▸ **What to work on**
Return only what lies between the first line of the entries and the line containing "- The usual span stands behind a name", both lines included.

▸ **The input**
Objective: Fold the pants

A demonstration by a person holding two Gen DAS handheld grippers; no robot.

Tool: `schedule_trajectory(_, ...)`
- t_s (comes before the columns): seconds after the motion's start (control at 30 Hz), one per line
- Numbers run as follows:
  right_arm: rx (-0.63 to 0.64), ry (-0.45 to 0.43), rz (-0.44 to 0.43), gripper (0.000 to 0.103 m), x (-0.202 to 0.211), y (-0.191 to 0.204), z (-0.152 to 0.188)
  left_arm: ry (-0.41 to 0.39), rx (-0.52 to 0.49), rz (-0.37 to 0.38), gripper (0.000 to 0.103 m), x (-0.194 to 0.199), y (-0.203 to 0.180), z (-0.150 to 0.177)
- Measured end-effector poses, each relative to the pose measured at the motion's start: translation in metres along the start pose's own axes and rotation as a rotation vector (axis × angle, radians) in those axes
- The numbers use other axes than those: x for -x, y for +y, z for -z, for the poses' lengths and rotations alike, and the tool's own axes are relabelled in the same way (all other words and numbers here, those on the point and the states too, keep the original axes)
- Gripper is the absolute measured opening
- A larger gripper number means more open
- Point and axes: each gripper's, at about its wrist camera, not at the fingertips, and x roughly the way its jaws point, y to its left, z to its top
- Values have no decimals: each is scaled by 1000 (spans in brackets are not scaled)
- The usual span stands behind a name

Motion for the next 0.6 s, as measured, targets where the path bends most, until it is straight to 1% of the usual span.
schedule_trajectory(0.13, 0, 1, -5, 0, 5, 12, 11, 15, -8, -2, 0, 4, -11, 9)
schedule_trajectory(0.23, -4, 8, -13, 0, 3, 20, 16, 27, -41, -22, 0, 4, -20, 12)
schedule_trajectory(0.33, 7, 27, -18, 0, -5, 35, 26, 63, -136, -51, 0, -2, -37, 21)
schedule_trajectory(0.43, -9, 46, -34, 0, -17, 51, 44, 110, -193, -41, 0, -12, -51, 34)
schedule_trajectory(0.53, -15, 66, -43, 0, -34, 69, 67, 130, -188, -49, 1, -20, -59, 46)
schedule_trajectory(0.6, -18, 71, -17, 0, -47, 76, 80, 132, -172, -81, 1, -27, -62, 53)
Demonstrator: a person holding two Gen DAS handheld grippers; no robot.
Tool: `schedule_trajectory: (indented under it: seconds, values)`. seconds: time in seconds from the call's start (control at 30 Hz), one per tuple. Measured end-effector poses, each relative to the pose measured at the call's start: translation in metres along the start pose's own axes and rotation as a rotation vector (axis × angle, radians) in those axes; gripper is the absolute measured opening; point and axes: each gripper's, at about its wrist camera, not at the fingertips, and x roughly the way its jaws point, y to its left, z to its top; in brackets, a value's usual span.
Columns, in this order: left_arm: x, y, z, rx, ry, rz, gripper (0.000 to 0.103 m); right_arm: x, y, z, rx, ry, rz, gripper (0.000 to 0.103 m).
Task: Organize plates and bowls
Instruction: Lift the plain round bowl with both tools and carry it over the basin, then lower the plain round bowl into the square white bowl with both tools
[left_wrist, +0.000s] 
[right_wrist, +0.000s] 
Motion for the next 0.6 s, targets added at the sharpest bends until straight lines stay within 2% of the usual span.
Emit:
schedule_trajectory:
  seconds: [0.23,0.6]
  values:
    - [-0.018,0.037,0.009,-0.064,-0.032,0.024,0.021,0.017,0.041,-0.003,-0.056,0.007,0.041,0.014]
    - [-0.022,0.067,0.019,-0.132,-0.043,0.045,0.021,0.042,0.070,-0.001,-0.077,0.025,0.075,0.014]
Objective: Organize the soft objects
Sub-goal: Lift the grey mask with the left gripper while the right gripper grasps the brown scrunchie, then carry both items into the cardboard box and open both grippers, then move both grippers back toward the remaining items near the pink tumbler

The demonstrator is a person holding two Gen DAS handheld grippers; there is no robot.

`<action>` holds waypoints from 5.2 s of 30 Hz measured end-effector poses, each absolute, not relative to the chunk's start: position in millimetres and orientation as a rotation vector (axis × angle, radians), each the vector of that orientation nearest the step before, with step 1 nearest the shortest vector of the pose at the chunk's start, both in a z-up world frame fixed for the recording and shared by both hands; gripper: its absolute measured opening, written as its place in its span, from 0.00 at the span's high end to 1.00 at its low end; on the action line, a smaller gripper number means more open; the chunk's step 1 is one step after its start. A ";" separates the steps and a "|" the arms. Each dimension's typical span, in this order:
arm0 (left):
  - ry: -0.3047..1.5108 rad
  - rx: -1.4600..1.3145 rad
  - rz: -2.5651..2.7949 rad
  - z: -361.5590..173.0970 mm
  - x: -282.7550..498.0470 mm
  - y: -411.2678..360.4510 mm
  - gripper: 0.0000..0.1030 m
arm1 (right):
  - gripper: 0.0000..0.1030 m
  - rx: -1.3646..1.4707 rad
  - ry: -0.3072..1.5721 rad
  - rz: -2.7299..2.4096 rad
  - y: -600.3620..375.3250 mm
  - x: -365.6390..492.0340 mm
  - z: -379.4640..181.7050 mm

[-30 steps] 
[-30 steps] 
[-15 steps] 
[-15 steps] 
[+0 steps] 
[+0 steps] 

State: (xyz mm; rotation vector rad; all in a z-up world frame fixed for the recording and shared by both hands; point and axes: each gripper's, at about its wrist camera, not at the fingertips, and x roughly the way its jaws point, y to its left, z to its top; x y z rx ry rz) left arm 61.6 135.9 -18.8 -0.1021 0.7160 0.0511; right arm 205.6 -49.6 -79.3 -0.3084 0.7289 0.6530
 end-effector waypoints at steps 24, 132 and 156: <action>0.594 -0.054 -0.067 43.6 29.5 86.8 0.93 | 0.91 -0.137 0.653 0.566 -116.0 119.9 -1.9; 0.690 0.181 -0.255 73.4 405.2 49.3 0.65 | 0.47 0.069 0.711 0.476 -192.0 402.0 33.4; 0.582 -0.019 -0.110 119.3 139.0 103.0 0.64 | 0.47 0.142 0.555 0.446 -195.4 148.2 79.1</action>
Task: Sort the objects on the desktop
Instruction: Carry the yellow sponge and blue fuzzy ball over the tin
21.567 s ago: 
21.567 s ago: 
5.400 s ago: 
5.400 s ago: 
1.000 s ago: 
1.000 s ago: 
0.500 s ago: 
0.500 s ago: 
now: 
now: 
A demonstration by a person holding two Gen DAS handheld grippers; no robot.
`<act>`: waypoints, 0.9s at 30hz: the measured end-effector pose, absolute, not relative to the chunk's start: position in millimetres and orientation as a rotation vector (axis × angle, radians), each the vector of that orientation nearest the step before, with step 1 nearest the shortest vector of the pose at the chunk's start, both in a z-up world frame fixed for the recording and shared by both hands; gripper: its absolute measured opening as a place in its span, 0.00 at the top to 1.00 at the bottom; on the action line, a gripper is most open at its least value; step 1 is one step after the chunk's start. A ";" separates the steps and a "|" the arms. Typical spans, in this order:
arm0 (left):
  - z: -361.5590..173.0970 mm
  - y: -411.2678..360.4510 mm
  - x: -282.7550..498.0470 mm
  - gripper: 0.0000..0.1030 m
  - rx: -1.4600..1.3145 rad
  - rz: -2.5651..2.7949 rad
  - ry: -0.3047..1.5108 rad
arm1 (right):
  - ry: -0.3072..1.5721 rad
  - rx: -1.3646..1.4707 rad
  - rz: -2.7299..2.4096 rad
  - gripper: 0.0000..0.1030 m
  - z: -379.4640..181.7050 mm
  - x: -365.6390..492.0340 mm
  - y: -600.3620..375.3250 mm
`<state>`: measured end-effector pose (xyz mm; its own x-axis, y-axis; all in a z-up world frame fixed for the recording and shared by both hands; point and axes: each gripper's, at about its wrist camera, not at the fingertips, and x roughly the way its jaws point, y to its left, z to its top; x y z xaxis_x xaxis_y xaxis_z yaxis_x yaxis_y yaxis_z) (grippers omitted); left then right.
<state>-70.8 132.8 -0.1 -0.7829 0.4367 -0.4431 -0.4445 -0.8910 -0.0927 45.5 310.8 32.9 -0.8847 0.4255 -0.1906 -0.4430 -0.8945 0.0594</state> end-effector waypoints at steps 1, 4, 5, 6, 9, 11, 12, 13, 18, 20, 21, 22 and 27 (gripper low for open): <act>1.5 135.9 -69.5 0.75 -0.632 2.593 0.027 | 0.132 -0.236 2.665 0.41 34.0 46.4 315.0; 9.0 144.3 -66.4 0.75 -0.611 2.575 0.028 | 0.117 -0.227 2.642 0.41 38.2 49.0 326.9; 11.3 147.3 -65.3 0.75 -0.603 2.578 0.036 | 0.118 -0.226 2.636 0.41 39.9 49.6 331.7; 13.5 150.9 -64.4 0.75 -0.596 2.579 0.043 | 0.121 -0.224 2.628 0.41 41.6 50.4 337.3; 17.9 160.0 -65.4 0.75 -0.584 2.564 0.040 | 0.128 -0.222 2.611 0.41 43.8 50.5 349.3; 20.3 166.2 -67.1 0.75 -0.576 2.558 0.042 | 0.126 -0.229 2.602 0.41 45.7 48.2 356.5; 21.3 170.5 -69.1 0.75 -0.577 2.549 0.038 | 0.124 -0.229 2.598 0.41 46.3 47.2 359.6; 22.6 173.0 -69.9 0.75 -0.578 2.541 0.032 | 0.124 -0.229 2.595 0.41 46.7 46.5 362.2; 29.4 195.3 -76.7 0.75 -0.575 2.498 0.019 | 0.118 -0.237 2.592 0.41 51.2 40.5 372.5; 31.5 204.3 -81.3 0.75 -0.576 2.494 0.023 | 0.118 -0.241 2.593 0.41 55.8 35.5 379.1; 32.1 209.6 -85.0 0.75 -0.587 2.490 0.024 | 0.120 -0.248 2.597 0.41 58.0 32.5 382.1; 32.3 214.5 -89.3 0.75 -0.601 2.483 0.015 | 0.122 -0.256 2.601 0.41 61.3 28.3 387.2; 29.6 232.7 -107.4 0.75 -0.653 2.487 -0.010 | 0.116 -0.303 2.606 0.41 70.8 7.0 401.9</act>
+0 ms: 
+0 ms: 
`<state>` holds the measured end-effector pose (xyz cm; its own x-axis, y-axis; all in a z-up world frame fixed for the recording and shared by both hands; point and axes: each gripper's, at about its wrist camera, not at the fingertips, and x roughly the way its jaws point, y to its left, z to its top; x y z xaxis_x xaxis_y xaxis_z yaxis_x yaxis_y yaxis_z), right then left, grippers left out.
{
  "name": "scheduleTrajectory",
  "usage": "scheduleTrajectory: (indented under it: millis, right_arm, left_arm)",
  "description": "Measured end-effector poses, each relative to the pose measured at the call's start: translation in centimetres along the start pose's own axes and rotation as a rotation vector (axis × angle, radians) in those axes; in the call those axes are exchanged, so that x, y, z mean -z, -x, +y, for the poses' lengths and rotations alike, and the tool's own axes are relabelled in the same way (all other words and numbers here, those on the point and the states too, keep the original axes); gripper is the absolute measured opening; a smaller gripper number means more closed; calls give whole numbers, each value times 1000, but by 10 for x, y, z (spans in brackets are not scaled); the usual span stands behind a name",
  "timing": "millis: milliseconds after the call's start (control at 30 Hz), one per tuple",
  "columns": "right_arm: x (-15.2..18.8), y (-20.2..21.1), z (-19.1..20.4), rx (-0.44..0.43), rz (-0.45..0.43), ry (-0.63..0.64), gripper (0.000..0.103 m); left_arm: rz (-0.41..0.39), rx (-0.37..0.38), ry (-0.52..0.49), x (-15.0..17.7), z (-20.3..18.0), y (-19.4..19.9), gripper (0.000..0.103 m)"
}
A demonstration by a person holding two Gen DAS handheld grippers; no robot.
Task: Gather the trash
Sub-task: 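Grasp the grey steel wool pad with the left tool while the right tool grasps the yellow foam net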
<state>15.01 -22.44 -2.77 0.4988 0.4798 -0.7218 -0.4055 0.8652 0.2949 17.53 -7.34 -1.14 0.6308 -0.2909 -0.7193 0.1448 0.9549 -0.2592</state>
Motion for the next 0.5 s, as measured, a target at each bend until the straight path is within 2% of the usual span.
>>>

▸ **Exercise output**
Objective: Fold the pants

A demonstration by a person holding two Gen DAS handheld grippers; no robot.

Tool: `schedule_trajectory(_, ...)`
- t_s (comes before the columns): seconds after the motion's start (control at 30 Hz), one per line
- Numbers run as follows:
  right_arm: rx (-0.63 to 0.64), ry (-0.45 to 0.43), rz (-0.44 to 0.43), gripper (0.000 to 0.103 m), x (-0.202 to 0.211), y (-0.191 to 0.204), z (-0.152 to 0.188)
  left_arm: ry (-0.41 to 0.39), rx (-0.52 to 0.49), rz (-0.37 to 0.38), gripper (0.000 to 0.103 m), x (-0.194 to 0.199), y (-0.203 to 0.180), z (-0.150 to 0.177)
- Measured end-effector poses, each relative to the pose measured at the motion's start: translation in metres along the start pose's own axes and rotation as a rotation vector (axis × angle, radians) in those axes
- The numbers use other axes than those: x for -x, y for +y, z for -z, for the poses' lengths and rotations alike, and the tool's own axes are relabelled in the same way (all other words and numbers here, those on the point and the states too, keep the original axes)
- Gripper is the absolute measured opening
- A larger gripper number means more open
- Point and axes: each gripper's, at about its wrist camera, not at the fingertips, and x roughly the way its jaws point, y to its left, z to its top
- Values have no decimals: each is scaled by 1000 (spans in brackets are not scaled)
- The usual span stands behind a name

With this, the exercise is finished.